Gordon made his way east through the street crowded with burnt and twisted vehicles standing mute, quiet testimony to the force of the blast. From some, smoke still issued, adding to the acrid odor already in the air. The rag he used to breathe through he'd held in place by pulling the corners and tying them behind his head. Though it helped to filter the smoke somewhat, the smell of burnt things passed easily through the loose cotton weave.
After he had walked for an hour or so, he found a planter off the sidewalk and dropped the bags of food he had been carrying on the dried grass beneath the charred skeleton of a Magnolia tree. He looked up into its branches. With few exceptions, most of the trees he saw bore not so much as a single leaf.
He flexed his sore fingers a few times to bring back the feeling the heavy plastic bags had numbed. Then, untying the bottom half of the mask, he found a box of Nilla wafers in one bag and finished off his breakfast with a quart of sour milk. With his first swallow it occurred to him with a sinking feeling that refrigerated goods were now a thing of the past, at least in the hothouse Los Angeles had become.
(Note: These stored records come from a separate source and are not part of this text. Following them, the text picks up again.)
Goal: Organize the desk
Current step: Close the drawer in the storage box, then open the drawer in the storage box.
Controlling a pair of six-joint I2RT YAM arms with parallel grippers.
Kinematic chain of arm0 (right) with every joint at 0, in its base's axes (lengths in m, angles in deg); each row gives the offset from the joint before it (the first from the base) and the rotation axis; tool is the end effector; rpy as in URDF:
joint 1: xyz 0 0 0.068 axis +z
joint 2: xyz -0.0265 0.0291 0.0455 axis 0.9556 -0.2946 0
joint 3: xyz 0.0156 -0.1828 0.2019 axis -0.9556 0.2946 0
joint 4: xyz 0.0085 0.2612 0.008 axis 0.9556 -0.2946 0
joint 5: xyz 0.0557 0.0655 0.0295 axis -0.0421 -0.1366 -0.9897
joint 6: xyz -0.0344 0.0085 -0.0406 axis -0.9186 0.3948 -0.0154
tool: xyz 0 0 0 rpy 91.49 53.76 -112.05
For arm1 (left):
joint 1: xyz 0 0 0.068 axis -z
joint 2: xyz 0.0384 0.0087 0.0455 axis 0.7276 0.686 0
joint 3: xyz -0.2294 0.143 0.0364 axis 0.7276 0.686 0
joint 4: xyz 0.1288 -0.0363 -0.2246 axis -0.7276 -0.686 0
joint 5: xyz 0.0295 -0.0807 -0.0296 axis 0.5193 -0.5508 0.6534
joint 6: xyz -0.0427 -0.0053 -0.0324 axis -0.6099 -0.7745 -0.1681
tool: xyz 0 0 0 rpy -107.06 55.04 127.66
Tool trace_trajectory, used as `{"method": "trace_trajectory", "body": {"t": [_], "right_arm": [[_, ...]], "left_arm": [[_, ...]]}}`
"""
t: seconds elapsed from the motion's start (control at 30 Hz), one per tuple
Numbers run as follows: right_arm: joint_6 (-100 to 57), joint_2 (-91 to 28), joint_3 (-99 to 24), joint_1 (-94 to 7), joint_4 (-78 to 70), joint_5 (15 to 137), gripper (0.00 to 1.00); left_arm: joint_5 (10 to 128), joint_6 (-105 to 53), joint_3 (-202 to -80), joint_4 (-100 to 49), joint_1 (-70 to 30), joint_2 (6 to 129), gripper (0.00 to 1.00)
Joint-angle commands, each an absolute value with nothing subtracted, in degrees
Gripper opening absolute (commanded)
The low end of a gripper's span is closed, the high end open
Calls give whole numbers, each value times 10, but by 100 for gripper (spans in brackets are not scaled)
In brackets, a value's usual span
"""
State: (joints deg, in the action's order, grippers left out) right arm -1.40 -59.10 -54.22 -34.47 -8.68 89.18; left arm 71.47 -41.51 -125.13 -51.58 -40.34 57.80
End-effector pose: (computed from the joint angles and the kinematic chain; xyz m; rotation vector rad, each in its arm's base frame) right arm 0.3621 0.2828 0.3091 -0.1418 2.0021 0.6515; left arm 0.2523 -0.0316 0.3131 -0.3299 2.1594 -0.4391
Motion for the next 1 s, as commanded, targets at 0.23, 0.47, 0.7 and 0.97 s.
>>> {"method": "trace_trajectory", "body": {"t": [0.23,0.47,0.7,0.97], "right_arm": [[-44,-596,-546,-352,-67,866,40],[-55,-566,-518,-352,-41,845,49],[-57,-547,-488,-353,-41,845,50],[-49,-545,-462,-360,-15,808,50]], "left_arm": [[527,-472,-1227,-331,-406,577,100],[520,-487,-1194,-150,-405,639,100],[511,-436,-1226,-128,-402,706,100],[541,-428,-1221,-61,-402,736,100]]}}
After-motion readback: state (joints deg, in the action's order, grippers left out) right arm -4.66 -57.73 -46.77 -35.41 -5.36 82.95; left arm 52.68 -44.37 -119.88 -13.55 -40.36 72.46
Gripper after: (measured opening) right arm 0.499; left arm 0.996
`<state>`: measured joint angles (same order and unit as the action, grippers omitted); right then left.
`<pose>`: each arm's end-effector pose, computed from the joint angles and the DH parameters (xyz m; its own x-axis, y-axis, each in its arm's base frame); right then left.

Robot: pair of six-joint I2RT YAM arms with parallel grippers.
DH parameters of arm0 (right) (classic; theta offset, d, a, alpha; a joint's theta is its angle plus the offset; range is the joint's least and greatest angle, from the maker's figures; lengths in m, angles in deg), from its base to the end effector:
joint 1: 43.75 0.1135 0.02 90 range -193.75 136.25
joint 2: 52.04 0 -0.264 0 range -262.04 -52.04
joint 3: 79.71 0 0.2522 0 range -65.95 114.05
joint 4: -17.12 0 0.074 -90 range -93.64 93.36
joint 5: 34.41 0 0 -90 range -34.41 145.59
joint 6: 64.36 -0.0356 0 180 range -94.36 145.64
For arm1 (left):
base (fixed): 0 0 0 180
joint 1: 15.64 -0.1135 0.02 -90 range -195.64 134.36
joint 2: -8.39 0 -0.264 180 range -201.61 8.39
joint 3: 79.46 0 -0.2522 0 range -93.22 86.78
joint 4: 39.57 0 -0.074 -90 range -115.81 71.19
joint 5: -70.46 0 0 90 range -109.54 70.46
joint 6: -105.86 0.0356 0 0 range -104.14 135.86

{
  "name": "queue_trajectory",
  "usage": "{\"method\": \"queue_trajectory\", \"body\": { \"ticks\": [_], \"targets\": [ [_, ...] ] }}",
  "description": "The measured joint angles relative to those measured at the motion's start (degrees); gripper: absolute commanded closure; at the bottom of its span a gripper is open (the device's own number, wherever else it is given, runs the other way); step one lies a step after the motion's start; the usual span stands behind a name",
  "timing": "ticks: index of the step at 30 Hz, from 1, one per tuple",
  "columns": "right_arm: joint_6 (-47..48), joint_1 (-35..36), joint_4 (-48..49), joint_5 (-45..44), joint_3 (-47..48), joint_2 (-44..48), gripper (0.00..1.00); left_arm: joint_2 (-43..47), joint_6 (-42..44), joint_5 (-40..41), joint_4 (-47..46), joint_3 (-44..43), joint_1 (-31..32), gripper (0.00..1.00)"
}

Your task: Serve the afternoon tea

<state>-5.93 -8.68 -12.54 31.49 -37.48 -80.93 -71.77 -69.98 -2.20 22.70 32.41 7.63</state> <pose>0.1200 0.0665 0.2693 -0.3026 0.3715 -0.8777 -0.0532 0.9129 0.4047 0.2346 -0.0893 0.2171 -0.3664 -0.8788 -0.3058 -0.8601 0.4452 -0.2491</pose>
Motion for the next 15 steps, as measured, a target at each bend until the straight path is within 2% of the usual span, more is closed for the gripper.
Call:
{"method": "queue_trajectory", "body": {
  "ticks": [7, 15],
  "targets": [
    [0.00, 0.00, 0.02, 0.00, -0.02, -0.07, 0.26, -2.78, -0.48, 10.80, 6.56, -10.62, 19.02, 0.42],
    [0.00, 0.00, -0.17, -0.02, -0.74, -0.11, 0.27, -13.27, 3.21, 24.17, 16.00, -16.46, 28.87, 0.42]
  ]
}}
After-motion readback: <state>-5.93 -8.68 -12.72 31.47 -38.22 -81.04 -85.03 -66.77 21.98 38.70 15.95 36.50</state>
When he began to heave some minutes later, spewing out a sour spray of cottage cheese and cookie crumbs, he threw away the only other perishable he taken from the store, a warm package of hotdogs. He supposed that they might still be ok to consume, being made princip
ally of preservatives, but decided it wasn't worth the risk. It appeared canned foods would be his only entrées for the foreseeable future.
With that depressing thought in mind, he began his trek once more, looking out for an army/navy surplus, sporting goods, or general department store. A backpack seemed a good item to look for first, something sturdy enough to hold what food and drink he might find that hadn't already spoiled in the heat. Maybe a gas mask of some kind, if they still make such things for civilians, he thought.
Made, he corrected. He shook off the thought, forcing himself to believe that this event was a localized one. An accident of tremendous proportions. Surely no sane person or government, threats aside, could perform a barbaric act of this magnitude deliberately. No, this had to be local and unintentional. Surely somewhere there must be a boundary to this nightmare, he told himself. He had only to live long enough to find it.
He added a compass to his mental shopping list and wiping sweat from his brow with a damp forearm, supposed that the pack he chose would have to be spacious enough to carry plenty of water. Something light but still ample enough to hold sufficient nutrition to get him through a couple of days at a time. Maybe some freeze dried foods and a cook stove as well. Fuel and matches. An extra change of clothing. Another pair of shoes maybe.
He had the nagging feeling that he was forgetting something, but try as he might, he couldn't imagine what it might be. The chill that ran up his body at the thought gave him pause.
Food, drink, clothing and determination. There was a sporting goods on Sawyer, he remembered. That would be his first stop he decided, shifting the heavy bags in his hands.
He had walked another mile when something brought him to an abrupt stop as he neared the twenty story Citibank on the corner of Aspen and Third. Somewhere perhaps a block away, he heard a thrumming, a rush of limbs rising and falling. Stopping, he listened intently. Coming his way.